«Por culpa del Daesh, los suníes somos terroristas para el resto del mundo»

El gran muftí de Irak, Mahdi Al Sumaidaie. :: m. a./
El gran muftí de Irak, Mahdi Al Sumaidaie. :: m. a.

La máxima autoridad de esta corriente islámica en Irak afirma que «no hay lugar en el país para voces moderadas» Mahdi Al Sumaidaie Gran muftí de Irak

MIKEL AYESTARAN BAGDAD.

El trabajo se acumula en las oficinas de la casa de la fatua de Bagdad, situadas en la segunda planta de la mezquita Um Al Tubol. Este es el organismo encargado de dictar edictos islámicos y la sala de espera está llena ante el despacho del jeque Mahdi Al Sumaidaie, un clérigo que llamó a coger las armas contra EE UU en 2003, pero que desde la retirada de los estadounidenses se ha alineado del lado del Gobierno de Bagdad.
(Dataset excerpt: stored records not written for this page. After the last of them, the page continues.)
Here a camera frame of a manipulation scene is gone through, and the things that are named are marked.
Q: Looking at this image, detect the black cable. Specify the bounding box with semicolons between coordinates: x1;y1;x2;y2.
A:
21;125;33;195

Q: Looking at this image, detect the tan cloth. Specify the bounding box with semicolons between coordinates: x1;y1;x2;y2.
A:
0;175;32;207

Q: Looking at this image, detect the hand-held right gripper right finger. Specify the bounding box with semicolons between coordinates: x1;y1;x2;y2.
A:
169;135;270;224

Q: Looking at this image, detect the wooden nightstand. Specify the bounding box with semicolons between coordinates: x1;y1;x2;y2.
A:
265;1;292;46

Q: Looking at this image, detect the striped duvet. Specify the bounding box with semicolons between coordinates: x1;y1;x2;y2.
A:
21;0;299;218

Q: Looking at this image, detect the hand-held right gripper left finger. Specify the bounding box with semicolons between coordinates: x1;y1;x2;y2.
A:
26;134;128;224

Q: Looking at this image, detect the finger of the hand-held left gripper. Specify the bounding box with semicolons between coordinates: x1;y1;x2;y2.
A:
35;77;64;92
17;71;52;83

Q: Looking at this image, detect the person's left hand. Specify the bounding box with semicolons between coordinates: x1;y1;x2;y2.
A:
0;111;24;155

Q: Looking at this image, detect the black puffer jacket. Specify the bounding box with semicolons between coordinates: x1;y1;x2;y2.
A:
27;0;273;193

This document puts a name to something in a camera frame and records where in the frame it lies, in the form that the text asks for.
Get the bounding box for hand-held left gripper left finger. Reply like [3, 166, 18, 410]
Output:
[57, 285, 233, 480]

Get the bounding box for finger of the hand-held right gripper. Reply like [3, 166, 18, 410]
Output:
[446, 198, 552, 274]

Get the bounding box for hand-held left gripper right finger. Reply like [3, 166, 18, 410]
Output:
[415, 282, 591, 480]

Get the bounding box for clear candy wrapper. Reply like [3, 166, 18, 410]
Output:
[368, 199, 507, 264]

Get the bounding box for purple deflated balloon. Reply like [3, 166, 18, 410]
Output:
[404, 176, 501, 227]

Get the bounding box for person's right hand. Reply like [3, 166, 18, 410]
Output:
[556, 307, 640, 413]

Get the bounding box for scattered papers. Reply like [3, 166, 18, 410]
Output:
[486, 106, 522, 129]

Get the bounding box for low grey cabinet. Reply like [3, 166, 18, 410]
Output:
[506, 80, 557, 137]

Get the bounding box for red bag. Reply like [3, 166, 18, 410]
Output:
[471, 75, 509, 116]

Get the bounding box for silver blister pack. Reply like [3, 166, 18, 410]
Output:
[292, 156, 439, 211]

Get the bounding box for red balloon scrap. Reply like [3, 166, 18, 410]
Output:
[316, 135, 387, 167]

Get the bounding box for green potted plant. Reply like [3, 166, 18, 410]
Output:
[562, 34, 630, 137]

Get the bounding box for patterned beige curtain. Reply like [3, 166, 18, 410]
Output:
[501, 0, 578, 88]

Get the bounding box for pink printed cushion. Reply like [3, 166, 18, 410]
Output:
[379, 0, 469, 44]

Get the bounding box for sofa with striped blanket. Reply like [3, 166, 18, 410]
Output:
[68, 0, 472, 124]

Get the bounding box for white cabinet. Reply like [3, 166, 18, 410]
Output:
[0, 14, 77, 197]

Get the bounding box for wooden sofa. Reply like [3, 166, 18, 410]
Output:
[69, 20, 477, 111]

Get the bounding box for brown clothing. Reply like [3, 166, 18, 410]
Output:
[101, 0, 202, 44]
Líderes de las tribus de las zonas liberadas del califato acuden cada día a ver al gran muftí (máxima autoridad religiosa) en busca de ayuda. A la división sectaria entre chiíes y suníes, la irrupción del grupo yihadista Estado Islámico (EI) ha sumado la escisión en el seno de la comunidad suní entre quienes apoyan al grupo y quienes lo han sufrido. Al gran muftí le toca mediar y ser también la cara de la comunidad suní ante un Gobierno en manos de la mayoría chií.

-Ahora que la fase militar en la guerra contra el EI está a punto de terminar, ¿cuál es la herencia que dejan tres años de califato?
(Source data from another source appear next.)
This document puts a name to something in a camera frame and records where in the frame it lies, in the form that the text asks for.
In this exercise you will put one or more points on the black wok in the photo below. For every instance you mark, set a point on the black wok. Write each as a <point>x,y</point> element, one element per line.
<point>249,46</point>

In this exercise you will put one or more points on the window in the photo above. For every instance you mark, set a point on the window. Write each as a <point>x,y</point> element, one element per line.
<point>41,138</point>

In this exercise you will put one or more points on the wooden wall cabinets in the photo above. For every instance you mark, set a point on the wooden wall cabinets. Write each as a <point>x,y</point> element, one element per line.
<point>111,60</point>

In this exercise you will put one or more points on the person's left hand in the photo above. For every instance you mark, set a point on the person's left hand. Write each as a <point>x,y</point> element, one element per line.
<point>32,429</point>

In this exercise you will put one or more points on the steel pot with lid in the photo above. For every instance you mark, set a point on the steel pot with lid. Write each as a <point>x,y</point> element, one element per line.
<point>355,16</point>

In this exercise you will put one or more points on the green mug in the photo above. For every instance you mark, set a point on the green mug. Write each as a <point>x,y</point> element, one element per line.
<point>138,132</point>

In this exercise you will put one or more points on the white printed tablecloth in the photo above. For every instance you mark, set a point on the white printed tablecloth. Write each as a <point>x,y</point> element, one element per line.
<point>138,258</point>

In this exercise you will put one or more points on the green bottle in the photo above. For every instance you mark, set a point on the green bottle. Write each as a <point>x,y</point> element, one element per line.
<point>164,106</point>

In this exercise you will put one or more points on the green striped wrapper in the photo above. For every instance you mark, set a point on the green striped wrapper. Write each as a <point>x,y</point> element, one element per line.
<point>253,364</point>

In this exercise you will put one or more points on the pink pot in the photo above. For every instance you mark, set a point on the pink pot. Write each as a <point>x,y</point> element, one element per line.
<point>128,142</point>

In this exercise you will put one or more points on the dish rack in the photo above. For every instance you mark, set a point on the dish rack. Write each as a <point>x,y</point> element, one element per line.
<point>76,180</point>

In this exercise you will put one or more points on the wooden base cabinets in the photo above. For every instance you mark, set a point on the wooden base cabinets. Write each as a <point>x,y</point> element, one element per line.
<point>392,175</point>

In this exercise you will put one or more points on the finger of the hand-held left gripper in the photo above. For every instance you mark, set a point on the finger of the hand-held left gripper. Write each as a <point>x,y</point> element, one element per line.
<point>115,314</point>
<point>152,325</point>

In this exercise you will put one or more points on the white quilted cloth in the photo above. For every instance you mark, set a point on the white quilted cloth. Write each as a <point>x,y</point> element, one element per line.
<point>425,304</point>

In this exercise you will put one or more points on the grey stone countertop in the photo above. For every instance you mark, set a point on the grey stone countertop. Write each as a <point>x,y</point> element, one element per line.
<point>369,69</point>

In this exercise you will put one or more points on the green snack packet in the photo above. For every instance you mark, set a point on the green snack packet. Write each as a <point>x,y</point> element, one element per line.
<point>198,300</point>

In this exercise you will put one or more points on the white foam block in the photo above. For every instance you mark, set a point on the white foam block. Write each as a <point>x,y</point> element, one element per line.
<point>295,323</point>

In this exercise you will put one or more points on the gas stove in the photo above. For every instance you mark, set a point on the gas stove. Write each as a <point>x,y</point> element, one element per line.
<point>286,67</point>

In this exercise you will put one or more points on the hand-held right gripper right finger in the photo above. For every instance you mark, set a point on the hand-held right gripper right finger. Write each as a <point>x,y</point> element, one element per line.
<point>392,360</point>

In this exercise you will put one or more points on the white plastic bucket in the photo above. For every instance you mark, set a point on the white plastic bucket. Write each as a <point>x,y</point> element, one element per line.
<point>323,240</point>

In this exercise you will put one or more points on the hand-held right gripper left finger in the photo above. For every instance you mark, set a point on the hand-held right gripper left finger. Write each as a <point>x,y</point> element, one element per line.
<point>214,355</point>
-El extremismo religioso, por una parte, y la muerte y destrucción, por otra. Mataron a todos los que no pensaban igual y destruyeron sus casas. Luego está el tema de las venganzas, tanto entre la propia comunidad suní como por parte de miembros de la otra secta. Hay que poner fin a las venganzas. El Daesh (acrónimo en árabe del EI y forma que emplea el jeque para referirse al grupo) ha sido una enorme catástrofe.
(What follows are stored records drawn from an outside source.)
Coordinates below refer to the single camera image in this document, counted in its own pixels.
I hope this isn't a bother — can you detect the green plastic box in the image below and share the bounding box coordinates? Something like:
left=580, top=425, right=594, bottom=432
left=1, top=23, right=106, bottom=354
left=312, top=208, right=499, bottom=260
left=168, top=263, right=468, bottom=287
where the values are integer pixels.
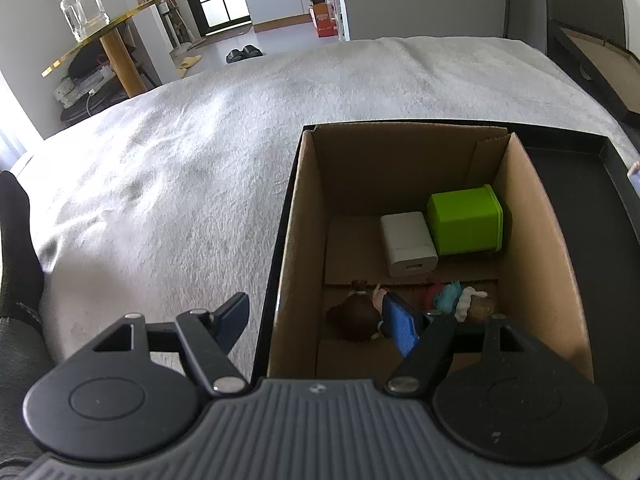
left=426, top=185, right=505, bottom=257

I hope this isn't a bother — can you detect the white floor stand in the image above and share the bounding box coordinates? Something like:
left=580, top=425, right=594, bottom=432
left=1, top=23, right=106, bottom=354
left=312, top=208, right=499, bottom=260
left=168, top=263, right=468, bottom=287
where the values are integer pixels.
left=160, top=2, right=206, bottom=56

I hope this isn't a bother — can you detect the clear glass jar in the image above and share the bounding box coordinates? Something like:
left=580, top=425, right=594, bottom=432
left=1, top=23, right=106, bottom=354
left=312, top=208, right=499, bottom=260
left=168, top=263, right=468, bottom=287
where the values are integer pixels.
left=60, top=0, right=111, bottom=43

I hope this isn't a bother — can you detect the person's leg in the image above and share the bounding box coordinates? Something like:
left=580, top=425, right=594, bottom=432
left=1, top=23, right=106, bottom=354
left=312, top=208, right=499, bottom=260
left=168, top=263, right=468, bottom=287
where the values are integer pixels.
left=0, top=170, right=61, bottom=480

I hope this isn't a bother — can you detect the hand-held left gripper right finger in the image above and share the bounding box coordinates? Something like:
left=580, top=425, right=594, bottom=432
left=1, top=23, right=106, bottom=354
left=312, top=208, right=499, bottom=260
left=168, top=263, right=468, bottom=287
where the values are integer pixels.
left=381, top=291, right=596, bottom=396

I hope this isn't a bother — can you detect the orange cardboard box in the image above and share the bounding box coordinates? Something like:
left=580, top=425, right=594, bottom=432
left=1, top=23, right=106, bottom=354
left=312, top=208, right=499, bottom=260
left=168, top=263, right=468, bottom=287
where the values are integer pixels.
left=308, top=0, right=338, bottom=37

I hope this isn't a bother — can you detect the brown cardboard box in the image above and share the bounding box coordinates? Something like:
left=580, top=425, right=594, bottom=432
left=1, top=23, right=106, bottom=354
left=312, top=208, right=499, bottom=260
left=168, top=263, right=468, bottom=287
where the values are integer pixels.
left=267, top=124, right=596, bottom=386

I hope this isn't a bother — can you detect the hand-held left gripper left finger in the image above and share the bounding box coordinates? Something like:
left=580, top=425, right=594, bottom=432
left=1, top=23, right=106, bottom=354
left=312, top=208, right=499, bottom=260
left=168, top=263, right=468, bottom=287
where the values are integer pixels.
left=52, top=292, right=251, bottom=396

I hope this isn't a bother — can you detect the brown-haired figurine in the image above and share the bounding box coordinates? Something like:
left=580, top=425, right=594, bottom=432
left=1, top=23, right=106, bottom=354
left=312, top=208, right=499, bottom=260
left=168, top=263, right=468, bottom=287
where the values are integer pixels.
left=326, top=280, right=396, bottom=343

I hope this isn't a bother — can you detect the blue figurine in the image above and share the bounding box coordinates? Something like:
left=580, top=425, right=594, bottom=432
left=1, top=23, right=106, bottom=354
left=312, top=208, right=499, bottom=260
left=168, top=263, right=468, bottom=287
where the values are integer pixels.
left=420, top=280, right=498, bottom=323

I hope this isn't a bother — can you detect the white power strip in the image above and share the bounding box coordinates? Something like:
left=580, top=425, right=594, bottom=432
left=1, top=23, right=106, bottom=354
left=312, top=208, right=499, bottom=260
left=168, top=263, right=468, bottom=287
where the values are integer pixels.
left=54, top=67, right=115, bottom=107

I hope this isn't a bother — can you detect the black shallow tray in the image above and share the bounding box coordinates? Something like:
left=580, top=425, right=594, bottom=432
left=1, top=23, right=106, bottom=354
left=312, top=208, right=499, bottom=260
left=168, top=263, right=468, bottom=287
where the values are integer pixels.
left=250, top=121, right=640, bottom=463

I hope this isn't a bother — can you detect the white charger plug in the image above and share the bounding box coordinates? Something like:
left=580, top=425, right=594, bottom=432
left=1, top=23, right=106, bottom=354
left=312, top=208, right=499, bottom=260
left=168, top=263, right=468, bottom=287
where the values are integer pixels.
left=380, top=211, right=440, bottom=278

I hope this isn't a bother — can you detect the yellow slipper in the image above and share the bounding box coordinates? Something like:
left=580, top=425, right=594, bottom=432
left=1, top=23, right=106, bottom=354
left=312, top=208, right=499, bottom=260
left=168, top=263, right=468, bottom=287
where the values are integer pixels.
left=176, top=54, right=203, bottom=77

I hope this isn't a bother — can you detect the gold round table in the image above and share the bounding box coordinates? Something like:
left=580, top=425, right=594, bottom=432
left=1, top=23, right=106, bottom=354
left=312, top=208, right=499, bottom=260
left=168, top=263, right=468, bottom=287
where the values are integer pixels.
left=41, top=0, right=178, bottom=99

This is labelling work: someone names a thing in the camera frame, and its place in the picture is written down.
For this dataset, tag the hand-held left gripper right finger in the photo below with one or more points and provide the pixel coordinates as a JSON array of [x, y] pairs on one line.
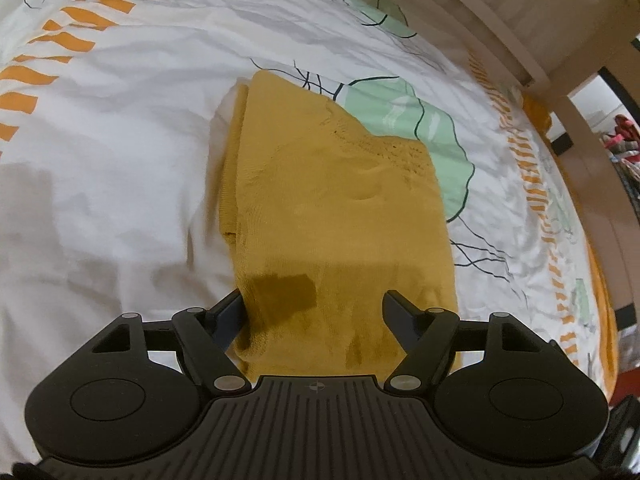
[[400, 317]]

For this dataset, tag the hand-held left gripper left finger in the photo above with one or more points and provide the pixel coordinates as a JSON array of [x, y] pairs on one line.
[[231, 317]]

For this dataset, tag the yellow knit sweater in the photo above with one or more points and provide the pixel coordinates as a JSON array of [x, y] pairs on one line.
[[325, 200]]

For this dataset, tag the pile of colourful clothes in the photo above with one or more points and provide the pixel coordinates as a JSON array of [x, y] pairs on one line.
[[624, 137]]

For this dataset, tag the white leaf-print duvet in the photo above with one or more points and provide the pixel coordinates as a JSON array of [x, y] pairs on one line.
[[125, 160]]

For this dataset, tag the small black box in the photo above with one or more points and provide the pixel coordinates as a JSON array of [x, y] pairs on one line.
[[561, 144]]
-Hay cientos de miles de familiares de miembros del grupo que no pueden regresar por miedo a la venganza de los vecinos...

-Hubo milicianos que llegaron del exterior, pero en Irak es un grupo autóctono en el que la columna vertebral es puramente iraquí. Gente que fue oprimida tras la invasión de EE UU por las políticas adoptadas por los gobiernos de Bagdad y que luego se convirtieron en opresores. Uno de los grandes problemas ahora es que las familias de los que abrazaron al Daesh están pagando un precio que no les corresponde, los padres, hijos y esposas de los miembros del grupo no deberían ser culpables, pero aquí manda el deseo de venganza.

-¿Qué pueden hacer desde la cúpula religiosa para erradicar esta interpretación extremistas del islam?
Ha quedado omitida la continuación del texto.